Essa boa articulação contribui também para a imersão no processo criativo, alavancada pelo esmero estético do registro. Seja nos brainstormings solitários de Millepied com seus fones de ouvido, nos ensaios gerais ou na apresentação na noite de gala, a câmera de Teurlai, que assume a direção de fotografia, acompanha os movimentos dos corpos, emoldurados pelos belíssimos cenários do interior da Ópera parisiense, extraindo um inegável deleite visual de todas as sequências. O intenso apreço pela plasticidade, porém, se mostra um aspecto limitador, pois a concentração da narrativa nas imagens da dança e na montagem efetiva do espetáculo acaba diluindo o potencial evidente de outros tópicos relevantes, como o choque conceitual entre a modernidade proposta por Millepied e a tradição secular da companhia.

Pois o “Reset” do título faz referência justamente a uma ideia de reinício, de rejuvenescimento, algo explicitado quando Millepied convoca os jovens talentos do corpo de dança, e não os bailarinos principais, a estrelarem o espetáculo. Há um senso de transformação que passa tanto por questões materiais, como a troca do antigo piso de madeira, quanto pela mudança de pensamento, como a busca pela pluralidade racial ao ter a primeira bailarina mestiça como protagonista de um balé clássico. São as consequências desses temas mais complexos que se deixam entender como os motivos cruciais que levaram o coreógrafo a abandonar a função apenas quatro meses após a estreia de “Clear, Loud, Bright, Forward”, completando pouco mais de dois anos no cargo. No entanto, Demaizière e Teurlai não se aprofundam nessas implicações, abrandando todos os percalços do trajeto do coreógrafo.

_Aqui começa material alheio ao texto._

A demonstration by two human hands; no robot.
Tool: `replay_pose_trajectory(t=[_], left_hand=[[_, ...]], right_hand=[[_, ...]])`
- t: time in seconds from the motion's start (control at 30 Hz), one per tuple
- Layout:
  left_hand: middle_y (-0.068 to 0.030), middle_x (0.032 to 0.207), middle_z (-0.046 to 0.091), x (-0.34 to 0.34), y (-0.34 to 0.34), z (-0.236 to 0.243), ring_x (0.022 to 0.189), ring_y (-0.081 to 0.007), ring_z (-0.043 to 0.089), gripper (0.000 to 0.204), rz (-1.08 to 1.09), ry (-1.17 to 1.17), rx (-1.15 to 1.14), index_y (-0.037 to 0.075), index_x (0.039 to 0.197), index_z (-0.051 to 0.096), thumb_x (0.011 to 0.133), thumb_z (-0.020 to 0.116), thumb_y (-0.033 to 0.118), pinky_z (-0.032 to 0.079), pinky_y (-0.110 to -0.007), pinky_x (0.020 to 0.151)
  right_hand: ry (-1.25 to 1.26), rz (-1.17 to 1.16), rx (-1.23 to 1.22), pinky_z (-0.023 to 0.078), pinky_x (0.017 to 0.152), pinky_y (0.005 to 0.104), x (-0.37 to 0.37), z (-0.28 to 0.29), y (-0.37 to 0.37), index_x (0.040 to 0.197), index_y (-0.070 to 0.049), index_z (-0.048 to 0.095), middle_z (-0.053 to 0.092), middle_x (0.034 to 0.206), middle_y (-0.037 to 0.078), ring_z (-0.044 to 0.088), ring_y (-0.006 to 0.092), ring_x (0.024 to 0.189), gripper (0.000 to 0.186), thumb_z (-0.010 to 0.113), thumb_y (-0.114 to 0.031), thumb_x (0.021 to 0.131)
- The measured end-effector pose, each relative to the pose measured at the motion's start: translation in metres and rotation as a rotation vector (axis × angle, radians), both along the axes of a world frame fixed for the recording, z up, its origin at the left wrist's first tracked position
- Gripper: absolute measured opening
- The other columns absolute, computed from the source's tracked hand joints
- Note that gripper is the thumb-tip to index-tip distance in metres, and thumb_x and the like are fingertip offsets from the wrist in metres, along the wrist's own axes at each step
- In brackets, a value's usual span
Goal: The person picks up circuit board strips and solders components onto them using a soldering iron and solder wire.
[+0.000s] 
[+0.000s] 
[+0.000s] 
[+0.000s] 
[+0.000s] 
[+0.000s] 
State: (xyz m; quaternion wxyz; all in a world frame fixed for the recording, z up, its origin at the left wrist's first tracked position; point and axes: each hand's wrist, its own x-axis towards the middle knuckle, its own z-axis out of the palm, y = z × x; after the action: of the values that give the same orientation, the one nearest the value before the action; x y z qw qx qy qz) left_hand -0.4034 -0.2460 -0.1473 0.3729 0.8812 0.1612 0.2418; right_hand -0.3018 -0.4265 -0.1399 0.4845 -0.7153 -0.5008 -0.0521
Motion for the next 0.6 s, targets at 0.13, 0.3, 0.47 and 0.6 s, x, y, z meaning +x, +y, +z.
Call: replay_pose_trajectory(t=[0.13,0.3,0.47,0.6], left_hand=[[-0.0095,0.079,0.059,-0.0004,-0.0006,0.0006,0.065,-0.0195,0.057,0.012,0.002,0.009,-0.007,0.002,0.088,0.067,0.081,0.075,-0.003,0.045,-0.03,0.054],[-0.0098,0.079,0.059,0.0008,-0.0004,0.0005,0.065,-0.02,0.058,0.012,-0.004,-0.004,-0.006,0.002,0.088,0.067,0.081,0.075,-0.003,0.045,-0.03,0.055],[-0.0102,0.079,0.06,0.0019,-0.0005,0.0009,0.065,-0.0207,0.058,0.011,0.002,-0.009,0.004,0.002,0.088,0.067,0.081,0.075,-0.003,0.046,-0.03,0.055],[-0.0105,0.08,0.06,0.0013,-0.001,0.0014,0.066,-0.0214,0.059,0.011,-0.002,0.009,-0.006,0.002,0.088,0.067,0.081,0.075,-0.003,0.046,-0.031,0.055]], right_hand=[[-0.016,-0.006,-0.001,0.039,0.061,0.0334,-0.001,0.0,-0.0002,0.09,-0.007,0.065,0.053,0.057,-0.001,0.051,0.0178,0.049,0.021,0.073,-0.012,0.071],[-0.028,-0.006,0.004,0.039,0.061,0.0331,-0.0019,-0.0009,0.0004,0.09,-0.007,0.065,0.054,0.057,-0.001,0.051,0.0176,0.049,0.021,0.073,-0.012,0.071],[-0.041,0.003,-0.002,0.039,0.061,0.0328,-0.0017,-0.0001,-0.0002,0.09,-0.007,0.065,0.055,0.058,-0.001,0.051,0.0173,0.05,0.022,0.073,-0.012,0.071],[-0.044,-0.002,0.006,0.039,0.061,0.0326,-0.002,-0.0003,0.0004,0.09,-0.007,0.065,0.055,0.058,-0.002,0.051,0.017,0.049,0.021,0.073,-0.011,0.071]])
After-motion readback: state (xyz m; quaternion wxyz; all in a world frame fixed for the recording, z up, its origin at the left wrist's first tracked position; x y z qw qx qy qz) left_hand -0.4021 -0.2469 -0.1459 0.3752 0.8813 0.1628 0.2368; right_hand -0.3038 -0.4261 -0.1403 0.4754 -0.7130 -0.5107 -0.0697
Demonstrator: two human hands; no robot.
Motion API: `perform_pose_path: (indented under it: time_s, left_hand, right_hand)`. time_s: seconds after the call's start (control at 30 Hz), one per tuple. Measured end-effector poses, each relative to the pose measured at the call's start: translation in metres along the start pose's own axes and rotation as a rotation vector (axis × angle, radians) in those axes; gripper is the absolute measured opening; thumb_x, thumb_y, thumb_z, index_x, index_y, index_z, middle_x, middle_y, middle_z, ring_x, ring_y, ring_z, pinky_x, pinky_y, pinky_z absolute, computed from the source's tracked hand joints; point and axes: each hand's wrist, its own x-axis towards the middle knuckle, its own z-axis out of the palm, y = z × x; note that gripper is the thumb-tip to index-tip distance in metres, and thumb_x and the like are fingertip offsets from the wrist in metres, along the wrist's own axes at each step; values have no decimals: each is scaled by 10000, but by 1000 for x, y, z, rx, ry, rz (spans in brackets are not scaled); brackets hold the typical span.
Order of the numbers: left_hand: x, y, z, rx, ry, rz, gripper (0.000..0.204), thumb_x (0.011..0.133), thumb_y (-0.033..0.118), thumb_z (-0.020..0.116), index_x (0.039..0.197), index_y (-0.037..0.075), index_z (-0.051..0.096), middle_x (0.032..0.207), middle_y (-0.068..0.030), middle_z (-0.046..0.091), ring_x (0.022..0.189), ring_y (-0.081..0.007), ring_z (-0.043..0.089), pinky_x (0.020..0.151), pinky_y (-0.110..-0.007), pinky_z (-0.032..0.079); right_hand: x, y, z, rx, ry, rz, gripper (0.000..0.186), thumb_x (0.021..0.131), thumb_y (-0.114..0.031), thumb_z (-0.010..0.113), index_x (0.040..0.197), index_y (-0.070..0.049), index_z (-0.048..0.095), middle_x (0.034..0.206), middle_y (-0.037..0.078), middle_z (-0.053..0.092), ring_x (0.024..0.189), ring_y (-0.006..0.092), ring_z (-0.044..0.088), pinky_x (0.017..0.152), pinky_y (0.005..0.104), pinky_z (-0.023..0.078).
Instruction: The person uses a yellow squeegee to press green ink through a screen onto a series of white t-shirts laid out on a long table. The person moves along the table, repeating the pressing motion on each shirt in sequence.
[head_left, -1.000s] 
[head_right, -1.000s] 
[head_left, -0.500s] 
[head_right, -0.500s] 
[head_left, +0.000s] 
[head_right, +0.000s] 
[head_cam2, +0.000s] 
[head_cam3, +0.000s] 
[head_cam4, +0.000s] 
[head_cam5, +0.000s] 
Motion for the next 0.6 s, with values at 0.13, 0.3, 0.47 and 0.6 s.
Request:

Mesmo quando os funcionários da Ópera anunciam uma greve, quando uma bailarina informa sobre uma contusão de última hora, ou ainda na dificuldade da equipe técnica em construir um simples banco de madeira, fato que acaba sendo tratado como piada, os diretores evitam o conflito, fazendo com que todas essas situações percam em dramaticidade. Até mesmo a divisão da narrativa nos dias restantes até a estreia, numa contagem regressiva, termina por não inferir o peso e a tensão que deveria. Desta forma, o longa segue dentro de uma estabilidade distante dos riscos que Millepied parece tão disposto a correr. Além disso, a repetição das ações – os ensaios, as reuniões – tão cara aos dançarinos, surte um efeito que pouco agrega à obra cinematográfica. É verdade que Reset: O Novo Balé da Ópera de Paris nunca deixa de transmitir o sentimento de paixão pela dança ou de encantar pelos sentidos – do visual já comentado ao sonoro, cortesia tanto da peça composta por Muhly quanto da trilha original do documentário, de Pierre Aviat – contudo, ao concentrar toda a sua força numa única figura – os depoimentos de outros personagens, como alguns bailarinos, são apenas superficiais –, fica a sensação de que o longa perde a oportunidade de ser muito mais denso e revelador sobre o universo retratado.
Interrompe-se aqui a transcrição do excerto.